*Data to examine:*
• • •

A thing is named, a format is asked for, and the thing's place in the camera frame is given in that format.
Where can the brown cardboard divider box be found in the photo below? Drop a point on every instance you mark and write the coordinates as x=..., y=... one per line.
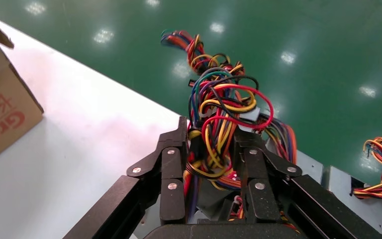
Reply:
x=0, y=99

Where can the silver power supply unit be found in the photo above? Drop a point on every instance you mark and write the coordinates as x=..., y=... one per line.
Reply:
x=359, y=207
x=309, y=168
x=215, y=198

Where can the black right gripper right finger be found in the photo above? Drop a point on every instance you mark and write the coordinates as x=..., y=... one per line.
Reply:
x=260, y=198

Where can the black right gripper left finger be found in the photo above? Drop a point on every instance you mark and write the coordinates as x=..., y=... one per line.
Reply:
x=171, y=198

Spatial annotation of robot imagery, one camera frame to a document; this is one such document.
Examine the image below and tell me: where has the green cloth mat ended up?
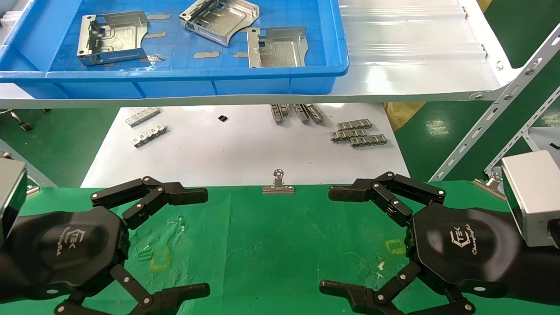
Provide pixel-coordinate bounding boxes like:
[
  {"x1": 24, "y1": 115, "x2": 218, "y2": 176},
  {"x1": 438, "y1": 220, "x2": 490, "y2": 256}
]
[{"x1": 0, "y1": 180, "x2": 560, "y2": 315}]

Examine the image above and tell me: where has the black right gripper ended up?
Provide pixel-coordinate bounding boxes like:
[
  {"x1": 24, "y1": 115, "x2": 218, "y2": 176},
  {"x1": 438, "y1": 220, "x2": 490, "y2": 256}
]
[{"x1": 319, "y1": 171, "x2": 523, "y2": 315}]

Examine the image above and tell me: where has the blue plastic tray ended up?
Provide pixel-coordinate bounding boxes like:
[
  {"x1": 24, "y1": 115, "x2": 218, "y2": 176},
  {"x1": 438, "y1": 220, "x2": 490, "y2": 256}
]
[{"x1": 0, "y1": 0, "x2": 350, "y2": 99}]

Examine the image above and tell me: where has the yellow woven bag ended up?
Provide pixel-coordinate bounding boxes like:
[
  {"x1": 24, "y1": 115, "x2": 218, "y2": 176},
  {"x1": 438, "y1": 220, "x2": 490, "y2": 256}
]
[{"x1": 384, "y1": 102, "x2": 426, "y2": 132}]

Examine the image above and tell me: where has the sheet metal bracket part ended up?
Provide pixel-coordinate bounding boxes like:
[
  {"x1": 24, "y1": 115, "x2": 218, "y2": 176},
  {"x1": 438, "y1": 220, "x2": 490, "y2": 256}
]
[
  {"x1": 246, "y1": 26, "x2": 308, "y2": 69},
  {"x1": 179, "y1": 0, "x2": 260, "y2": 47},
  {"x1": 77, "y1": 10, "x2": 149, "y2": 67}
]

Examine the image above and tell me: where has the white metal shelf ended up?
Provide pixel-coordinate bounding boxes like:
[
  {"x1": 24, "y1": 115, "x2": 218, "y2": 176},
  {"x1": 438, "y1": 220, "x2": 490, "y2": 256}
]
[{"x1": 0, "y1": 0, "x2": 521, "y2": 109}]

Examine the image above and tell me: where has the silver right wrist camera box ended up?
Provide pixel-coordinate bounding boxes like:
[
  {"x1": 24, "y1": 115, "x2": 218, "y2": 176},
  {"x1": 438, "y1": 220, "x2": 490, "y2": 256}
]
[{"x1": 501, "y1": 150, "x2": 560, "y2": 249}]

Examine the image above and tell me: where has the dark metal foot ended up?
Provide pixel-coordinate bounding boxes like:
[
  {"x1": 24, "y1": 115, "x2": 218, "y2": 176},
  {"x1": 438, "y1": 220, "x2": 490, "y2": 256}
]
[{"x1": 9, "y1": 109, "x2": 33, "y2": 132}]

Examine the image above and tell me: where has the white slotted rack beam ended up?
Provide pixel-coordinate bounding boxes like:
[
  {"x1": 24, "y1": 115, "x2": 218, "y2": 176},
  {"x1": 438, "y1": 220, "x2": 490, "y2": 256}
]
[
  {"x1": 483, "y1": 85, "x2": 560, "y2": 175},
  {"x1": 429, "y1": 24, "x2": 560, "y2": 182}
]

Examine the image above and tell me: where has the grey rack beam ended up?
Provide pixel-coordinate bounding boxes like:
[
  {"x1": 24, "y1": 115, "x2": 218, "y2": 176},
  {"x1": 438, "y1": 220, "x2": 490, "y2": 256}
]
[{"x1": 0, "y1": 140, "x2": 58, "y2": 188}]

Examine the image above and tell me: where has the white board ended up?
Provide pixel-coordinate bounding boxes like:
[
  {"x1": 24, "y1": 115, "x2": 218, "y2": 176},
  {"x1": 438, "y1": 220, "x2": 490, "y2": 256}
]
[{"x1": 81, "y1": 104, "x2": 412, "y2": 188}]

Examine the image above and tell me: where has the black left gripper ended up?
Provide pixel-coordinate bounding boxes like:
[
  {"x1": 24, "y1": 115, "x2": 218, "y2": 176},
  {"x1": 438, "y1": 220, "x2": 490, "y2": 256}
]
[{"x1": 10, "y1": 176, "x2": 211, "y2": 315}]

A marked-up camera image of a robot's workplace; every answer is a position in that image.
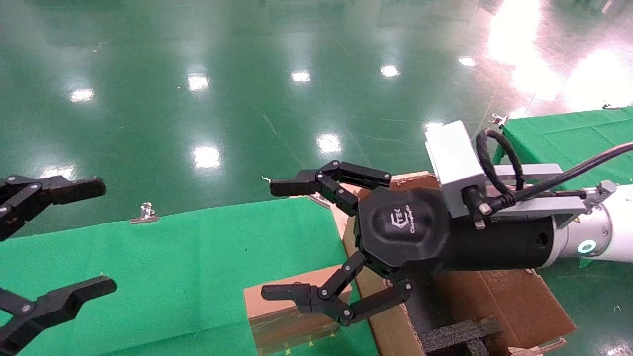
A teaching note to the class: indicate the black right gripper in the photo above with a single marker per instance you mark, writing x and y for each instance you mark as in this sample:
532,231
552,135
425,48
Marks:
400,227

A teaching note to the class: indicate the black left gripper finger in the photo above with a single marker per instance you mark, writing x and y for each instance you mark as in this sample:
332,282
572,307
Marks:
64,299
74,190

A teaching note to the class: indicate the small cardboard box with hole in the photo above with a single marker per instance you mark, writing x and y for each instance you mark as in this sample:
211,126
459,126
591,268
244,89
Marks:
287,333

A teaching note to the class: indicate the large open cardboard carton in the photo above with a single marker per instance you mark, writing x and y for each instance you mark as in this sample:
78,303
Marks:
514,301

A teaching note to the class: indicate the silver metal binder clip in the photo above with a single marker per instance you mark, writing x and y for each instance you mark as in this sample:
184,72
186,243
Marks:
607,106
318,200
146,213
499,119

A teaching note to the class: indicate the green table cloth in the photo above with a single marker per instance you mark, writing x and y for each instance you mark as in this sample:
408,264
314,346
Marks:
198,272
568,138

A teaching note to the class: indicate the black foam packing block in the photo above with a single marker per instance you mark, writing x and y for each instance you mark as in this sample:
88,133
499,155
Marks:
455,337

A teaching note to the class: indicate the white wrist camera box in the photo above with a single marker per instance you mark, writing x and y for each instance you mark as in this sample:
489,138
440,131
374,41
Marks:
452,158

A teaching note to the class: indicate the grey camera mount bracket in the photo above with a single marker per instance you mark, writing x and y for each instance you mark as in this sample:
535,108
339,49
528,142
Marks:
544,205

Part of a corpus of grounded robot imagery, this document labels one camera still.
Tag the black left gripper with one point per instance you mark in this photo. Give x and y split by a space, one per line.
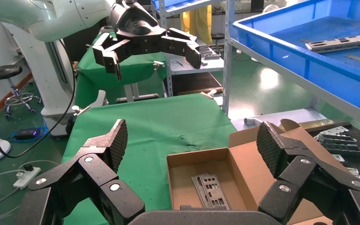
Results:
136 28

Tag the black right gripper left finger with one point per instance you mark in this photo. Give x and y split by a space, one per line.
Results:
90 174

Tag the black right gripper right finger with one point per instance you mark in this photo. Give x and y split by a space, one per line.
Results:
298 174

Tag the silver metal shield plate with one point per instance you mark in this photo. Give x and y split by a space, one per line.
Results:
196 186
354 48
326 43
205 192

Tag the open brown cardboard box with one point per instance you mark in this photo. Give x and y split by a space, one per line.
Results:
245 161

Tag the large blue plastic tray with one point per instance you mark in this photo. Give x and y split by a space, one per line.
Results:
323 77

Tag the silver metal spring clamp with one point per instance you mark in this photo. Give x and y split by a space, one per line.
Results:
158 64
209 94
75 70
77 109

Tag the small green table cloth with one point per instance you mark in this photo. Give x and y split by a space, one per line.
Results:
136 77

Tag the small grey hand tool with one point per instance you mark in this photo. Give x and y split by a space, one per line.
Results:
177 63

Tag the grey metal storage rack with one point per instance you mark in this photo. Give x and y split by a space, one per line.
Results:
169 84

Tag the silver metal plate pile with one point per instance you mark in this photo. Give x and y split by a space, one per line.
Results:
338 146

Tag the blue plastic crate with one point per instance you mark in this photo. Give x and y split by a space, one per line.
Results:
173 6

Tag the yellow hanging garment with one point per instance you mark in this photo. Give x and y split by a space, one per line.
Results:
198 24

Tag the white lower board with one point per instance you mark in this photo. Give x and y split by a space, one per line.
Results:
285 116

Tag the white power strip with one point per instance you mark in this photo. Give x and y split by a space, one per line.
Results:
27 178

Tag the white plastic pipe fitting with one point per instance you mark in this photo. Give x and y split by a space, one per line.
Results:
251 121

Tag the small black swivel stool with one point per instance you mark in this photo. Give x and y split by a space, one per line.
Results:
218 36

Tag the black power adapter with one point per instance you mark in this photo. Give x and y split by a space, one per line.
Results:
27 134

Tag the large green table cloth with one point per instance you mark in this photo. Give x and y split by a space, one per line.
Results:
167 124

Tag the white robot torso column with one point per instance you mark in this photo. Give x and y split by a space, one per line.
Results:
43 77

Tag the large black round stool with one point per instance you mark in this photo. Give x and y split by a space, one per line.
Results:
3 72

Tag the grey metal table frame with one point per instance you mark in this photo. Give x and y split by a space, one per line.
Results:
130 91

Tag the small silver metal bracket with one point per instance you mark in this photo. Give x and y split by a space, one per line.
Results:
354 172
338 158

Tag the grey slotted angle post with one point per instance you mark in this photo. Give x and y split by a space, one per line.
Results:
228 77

• • •

Exactly as they appear, write out the lines from the one containing "Tag the white robot" through the final line of the entries above, both included.

*Response to the task:*
Tag the white robot torso column with one point per instance you mark in this photo. Give x and y split by a space, one per line.
Results:
43 77

Tag the large black round stool with one point per instance you mark in this photo. Give x and y split by a space, one per line.
Results:
3 72

Tag the grey metal table frame with one point per instance you mark in this photo. Give x and y split by a space, one per line.
Results:
130 91

Tag the small silver metal bracket with one point per instance you mark in this photo. Give x and y split by a space, one per line.
Results:
354 172
338 158

Tag the grey slotted angle post with one point per instance you mark in this photo. Give x and y split by a space, one per line.
Results:
228 77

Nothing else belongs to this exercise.